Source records
=-=-=
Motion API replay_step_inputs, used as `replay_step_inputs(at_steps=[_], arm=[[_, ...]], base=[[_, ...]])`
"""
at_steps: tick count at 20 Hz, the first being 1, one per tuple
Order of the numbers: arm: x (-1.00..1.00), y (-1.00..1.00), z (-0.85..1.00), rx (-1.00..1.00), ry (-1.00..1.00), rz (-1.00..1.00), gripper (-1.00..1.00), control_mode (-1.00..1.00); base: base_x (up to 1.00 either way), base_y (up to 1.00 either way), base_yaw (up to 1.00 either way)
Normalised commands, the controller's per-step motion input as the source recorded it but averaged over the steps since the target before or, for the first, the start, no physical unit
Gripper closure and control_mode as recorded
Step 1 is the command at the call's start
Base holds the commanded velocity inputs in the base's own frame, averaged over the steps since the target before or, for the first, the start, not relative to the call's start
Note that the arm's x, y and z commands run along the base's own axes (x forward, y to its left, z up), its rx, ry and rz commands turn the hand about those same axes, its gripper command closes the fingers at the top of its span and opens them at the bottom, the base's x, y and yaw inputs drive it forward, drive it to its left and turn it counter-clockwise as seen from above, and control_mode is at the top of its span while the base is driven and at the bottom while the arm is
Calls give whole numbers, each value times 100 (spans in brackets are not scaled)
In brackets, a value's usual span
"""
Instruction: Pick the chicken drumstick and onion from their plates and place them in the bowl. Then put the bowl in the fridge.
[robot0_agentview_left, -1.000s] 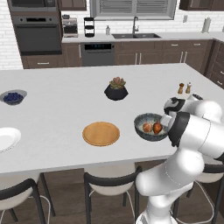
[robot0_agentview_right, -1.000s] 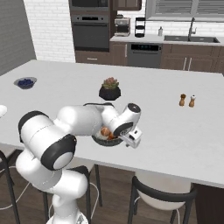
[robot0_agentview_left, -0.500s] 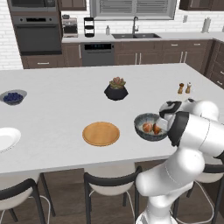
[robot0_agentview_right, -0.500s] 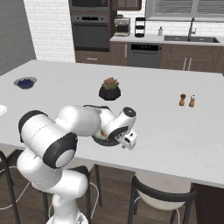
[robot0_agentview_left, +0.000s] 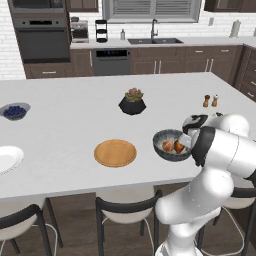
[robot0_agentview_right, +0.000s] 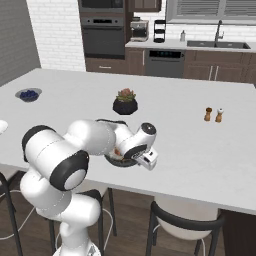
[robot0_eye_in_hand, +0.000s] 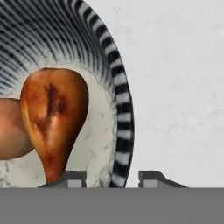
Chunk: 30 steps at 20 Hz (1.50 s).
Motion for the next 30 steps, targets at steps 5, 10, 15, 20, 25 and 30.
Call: replay_step_inputs(at_steps=[5,10,15,20,25,30], arm=[[-53,2,41,0,-11,0,100,-100],[-88,33,96,0,-24,0,100,-100],[-87,50,93,0,-11,-11,100,-100],[-73,15,19,15,0,-44,100,-100],[-48,-2,0,14,0,-10,100,100],[0,0,0,0,0,0,100,100]], base=[[0,0,0],[0,0,0],[0,0,0],[0,0,0],[-20,-5,-2],[-100,-20,-44]])
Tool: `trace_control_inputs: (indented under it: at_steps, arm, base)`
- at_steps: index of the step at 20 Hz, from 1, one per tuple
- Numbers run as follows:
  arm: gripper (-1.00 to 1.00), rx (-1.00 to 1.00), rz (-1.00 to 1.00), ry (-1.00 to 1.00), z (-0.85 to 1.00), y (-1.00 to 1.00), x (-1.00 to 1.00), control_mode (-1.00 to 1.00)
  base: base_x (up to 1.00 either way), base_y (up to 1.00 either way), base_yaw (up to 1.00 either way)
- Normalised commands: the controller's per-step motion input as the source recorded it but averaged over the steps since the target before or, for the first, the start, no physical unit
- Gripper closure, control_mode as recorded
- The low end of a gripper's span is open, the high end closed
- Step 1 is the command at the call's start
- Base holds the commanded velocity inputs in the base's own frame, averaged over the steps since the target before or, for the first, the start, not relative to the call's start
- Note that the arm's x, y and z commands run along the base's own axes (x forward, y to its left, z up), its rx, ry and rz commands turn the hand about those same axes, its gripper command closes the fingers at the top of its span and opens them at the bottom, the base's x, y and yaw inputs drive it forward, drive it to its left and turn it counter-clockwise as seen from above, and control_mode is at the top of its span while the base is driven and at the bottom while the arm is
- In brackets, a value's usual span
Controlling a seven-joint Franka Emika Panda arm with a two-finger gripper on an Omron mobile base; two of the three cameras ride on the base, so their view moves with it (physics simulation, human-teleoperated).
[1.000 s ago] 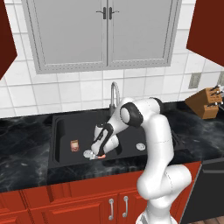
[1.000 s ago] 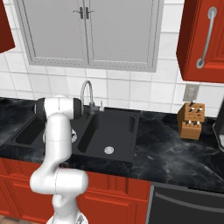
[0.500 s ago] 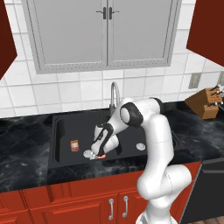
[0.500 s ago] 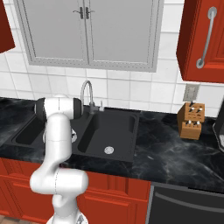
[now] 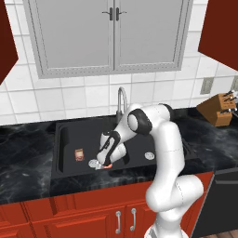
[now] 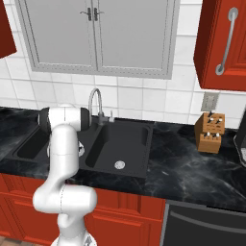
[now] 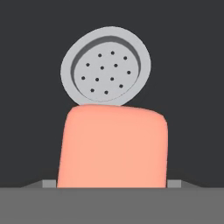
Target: Pick up the bar soap and bar soap from the sink, and place them back in the cabinet, and close the cabinet door.
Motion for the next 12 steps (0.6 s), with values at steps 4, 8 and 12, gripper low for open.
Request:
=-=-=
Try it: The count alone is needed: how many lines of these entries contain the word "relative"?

Exercise result: 2